手術用ロボットプラットフォーム企業のRoen Surgicalは、人工知能(AI)ベースの腎結石手術ロボット「ザメニクス(Zamenix)」が、結石を吸い込む吸引機構と連動して自動で手術を補助できるよう、食品医薬品安全処(MFDS)からの変更許可を取得したと1日明らかにした。
今回の許可により、ザメニクスは結石位置まで接近し、破砕された結石片を吸引・排出する「吸引型尿管拡張器(FANS・ファンズ)」と連動できるようになった。単に吸引機構を用いるにとどまらず、ロボットが吸引方向を自動調整し、さらに内視鏡の移動まで制御する機能も追加された。
腎結石手術中にサクション機能を活用すれば、レーザーで細かく砕いた結石粉末をリアルタイムで吸引・排出できる。手術後に残存する結石による再発リスクを下げ、医療スタッフがよりクリアな術野を確保するのに役立つ可能性がある。
ザメニクスは今回のアップグレードを通じ、ロボット制御技術を組み合わせた自動化機能を多数搭載した。代表例として、ロボットに装着された内視鏡の位置を認識し、最適な吸引方向を誘導する「自動吸引方向調整(Auto Suction Orientation)」機能が追加された。
サクション過程で必要となる内視鏡の体内移動と抽出も、ロボットが自動走行で制御する。これにより執刀医はコンソール操作のみでサクション手技を実行でき、手術補助人員への依存度を下げられるようになったと同社は説明した。
患者の安全性も強化した。Roen Surgicalは、2024〜2025年に実施した先行研究で、ザメニクスとファンズを結合した状態でレーザーを持続照射しても、腎臓内部の温度と圧力がそれぞれの閾値である43℃と40cmH2O以下で安定的に維持されることを確認したと明らかにした。
これは、手術過程で発生し得る熱や圧力による組織損傷や尿路感染など主要合併症のリスクを低減する可能性を示す結果だと、同社は説明した。
Roen Surgicalは、今回の機能追加により手術室の運用効率も改善されると期待した。医療スタッフは反復的な内視鏡操作とサクション過程で生じる身体的負担を軽減し、人間工学的に設計されたマスターコンソールで手術に集中できるという説明だ。
新機能は別途ハードウェアの交換なしにソフトウェアのアップデートだけで適用できる。既存のザメニクス導入病院も無償アップデートを通じて新機能を使用できる。
クォン・ドンスRoen Surgical代表理事は「今回のサクション機構連動と自動化機能の追加をはじめとする継続的なアップデートを通じ、ザメニクスが病院の手術効率と経済性を高めるプラットフォームへと発展していく」と述べ、「医療スタッフの手術疲労度を下げ、患者の安全性を高める先端機能によって、国内外の導入病院に新たな手術環境を提供していく」と語った。
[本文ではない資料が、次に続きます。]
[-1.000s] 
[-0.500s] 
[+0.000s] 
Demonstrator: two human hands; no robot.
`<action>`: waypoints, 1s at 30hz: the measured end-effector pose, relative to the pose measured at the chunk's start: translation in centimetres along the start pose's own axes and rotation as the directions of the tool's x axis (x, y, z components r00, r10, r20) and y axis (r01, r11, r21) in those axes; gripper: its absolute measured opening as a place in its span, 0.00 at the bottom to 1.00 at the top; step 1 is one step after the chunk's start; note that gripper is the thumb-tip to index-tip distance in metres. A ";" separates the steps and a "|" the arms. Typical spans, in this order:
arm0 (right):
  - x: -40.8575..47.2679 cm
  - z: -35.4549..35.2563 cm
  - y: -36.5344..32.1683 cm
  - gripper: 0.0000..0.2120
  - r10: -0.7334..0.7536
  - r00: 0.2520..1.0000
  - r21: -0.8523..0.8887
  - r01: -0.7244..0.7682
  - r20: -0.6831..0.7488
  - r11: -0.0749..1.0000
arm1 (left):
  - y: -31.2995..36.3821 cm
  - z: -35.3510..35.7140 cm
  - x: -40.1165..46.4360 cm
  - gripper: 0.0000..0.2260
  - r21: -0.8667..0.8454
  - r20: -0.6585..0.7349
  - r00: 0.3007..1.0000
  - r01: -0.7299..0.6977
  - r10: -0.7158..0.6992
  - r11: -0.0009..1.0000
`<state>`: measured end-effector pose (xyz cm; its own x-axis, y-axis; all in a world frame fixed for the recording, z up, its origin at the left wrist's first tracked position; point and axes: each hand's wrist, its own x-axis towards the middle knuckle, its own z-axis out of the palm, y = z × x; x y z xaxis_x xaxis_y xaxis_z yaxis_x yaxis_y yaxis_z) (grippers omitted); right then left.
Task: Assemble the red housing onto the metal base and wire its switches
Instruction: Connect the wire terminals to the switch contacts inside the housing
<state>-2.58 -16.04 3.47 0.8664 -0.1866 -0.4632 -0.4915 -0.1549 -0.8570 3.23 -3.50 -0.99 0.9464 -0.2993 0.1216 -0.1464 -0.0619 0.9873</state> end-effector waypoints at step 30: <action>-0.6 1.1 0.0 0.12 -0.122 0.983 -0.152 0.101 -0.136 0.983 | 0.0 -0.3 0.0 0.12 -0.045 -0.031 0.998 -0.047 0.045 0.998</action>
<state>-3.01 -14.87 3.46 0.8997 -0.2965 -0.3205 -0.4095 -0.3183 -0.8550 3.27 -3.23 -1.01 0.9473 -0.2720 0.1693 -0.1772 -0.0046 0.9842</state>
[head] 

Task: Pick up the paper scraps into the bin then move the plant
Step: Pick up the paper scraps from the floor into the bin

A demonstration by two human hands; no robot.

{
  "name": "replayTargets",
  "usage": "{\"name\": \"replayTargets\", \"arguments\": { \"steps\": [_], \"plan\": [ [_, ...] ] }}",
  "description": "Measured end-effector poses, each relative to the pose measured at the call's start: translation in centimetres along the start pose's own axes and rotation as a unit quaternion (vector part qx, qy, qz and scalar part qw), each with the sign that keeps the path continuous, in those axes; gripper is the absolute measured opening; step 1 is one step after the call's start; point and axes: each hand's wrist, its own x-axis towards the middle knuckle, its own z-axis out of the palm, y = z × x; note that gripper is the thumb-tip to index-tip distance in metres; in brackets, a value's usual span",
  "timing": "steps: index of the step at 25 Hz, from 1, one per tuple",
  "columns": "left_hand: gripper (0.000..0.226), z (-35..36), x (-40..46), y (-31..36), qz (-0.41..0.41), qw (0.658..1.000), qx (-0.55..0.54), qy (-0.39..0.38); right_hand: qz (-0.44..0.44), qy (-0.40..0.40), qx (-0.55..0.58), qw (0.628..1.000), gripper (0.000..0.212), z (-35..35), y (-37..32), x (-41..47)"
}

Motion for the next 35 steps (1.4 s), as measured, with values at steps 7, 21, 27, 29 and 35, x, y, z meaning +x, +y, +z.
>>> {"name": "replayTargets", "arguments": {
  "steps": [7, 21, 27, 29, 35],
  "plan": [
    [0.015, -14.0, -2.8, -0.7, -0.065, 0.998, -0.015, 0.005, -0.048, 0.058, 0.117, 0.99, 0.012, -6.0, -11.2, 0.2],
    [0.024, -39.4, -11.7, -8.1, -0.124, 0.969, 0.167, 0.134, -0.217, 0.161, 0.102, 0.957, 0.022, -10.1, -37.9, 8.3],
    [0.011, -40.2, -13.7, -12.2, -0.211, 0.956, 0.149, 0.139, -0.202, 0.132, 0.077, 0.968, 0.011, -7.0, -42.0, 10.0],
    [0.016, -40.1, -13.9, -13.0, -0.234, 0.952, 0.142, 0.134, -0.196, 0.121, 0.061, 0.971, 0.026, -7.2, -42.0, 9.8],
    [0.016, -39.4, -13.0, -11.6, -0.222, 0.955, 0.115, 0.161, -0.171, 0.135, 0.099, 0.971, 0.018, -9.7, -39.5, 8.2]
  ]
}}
一方、ザメニクスは先月、米国食品医薬品局(FDA)から510(k)許可を獲得した。世界初のAIベース腎結石手術ロボットで、患者の呼吸に合わせてロボットの動きを補正する「呼吸補償」をはじめ、「結石サイズガイド」、「自動走行」などのAI制御機能を備えた。
ザメニクスは2021年に第17号革新医療機器に指定され、232例規模の多施設臨床で安全性と有効性の検証を受けた。現在、韓国内の主要上級総合病院など20病院と海外1機関に導入されている。